• _ASSIGNMENT_
Go through the records and restate them word for word, omitting images.

DATA SECTION below:

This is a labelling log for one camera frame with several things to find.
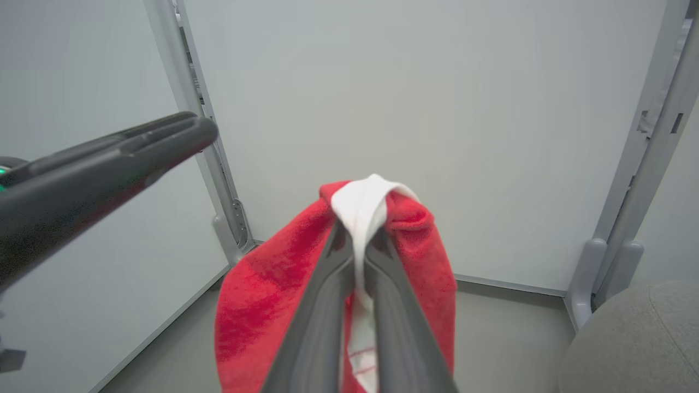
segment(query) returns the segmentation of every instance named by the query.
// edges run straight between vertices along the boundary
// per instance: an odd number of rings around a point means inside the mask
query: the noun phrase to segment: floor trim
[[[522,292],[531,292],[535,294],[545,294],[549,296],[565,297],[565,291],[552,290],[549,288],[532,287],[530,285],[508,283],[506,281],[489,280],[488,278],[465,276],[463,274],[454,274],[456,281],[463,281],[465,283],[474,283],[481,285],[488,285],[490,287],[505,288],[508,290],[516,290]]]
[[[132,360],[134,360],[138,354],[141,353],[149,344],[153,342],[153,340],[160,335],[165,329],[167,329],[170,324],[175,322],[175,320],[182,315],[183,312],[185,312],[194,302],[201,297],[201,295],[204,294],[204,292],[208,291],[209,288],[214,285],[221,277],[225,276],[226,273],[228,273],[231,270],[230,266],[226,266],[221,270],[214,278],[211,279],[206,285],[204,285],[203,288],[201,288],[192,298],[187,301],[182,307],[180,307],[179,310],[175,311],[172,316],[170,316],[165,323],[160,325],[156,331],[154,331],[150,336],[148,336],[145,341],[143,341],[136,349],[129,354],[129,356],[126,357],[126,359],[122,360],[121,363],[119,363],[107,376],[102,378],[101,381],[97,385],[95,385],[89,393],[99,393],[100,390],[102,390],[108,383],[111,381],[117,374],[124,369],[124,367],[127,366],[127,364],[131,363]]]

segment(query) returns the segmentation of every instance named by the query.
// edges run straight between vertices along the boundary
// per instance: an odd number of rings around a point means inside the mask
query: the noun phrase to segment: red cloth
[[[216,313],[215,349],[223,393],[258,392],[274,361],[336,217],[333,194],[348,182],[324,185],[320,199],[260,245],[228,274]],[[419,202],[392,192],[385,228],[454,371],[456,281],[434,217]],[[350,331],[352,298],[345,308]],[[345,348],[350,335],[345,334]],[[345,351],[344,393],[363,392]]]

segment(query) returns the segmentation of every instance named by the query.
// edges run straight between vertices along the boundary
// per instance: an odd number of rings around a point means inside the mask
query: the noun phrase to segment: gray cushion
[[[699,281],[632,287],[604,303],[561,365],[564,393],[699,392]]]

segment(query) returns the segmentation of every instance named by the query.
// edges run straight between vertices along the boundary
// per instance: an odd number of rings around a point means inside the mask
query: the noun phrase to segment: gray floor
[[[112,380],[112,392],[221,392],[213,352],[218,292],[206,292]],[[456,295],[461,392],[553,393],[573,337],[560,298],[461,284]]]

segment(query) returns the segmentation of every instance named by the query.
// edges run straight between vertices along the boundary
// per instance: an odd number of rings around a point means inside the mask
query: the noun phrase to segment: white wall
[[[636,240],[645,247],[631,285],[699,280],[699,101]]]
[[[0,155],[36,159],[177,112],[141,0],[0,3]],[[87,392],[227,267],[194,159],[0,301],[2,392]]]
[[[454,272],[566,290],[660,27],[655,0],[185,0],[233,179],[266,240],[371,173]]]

End of DATA SECTION.

• _REPLY TO THE TASK_
This is a labelling log for one camera frame with several things to find.
segment(query) returns the segmentation of every instance named by the query.
// edges run straight between vertices along the boundary
// per instance: an odd number of rings around a point means inside the mask
query: the noun phrase to segment: floor trim
[[[522,292],[531,292],[535,294],[545,294],[549,296],[565,297],[565,291],[552,290],[549,288],[532,287],[530,285],[508,283],[506,281],[489,280],[488,278],[465,276],[463,274],[454,274],[456,281],[463,281],[465,283],[474,283],[481,285],[488,285],[490,287],[505,288],[508,290],[516,290]]]
[[[132,360],[134,360],[138,354],[141,353],[149,344],[153,342],[153,340],[160,335],[165,329],[167,329],[170,324],[175,322],[175,320],[182,315],[183,312],[185,312],[194,302],[201,297],[201,295],[204,294],[204,292],[208,291],[209,288],[214,285],[221,277],[225,276],[226,273],[228,273],[231,270],[230,266],[226,266],[221,270],[214,278],[211,279],[206,285],[204,285],[203,288],[201,288],[192,298],[187,301],[182,307],[180,307],[179,310],[175,311],[172,316],[170,316],[165,323],[160,325],[156,331],[154,331],[150,336],[148,336],[145,341],[143,341],[136,349],[129,354],[129,356],[126,357],[126,359],[122,360],[121,363],[119,363],[107,376],[102,378],[101,381],[97,385],[95,385],[89,393],[99,393],[100,390],[102,390],[108,383],[111,381],[117,374],[124,369],[124,367],[127,366],[127,364],[131,363]]]

segment(query) returns the segmentation of every instance named by the query.
// edges run straight between vertices along the boundary
// per instance: an odd number of rings around a point means inside the mask
query: the noun phrase to segment: red cloth
[[[216,313],[215,349],[223,393],[258,392],[274,361],[336,217],[333,194],[348,182],[324,185],[320,199],[260,245],[228,274]],[[419,202],[392,192],[385,228],[454,371],[456,281],[434,217]],[[350,331],[352,298],[345,308]],[[345,348],[350,335],[345,334]],[[345,351],[344,393],[363,392]]]

segment(query) returns the segmentation of every instance named by the query.
// edges run straight between vertices along the boundary
// per instance: an odd number of rings around a point means inside the mask
query: the noun phrase to segment: gray cushion
[[[699,281],[632,287],[604,303],[561,365],[564,393],[699,392]]]

segment(query) returns the segmentation of every instance named by the query.
// edges run straight between vertices along the boundary
// per instance: an odd number of rings around a point means inside the mask
query: the noun phrase to segment: gray floor
[[[112,380],[112,392],[221,392],[213,352],[218,292],[206,292]],[[456,295],[461,392],[553,393],[573,337],[560,298],[461,284]]]

segment(query) returns the segmentation of every instance named by the query.
// edges run straight between vertices along the boundary
// per instance: an odd number of rings around a point means inside the mask
query: the noun phrase to segment: white wall
[[[636,240],[645,247],[631,285],[699,280],[699,101]]]
[[[0,155],[36,159],[177,112],[141,0],[0,3]],[[87,392],[227,267],[194,159],[0,301],[2,392]]]
[[[454,272],[566,290],[660,27],[655,0],[185,0],[233,179],[266,240],[371,173]]]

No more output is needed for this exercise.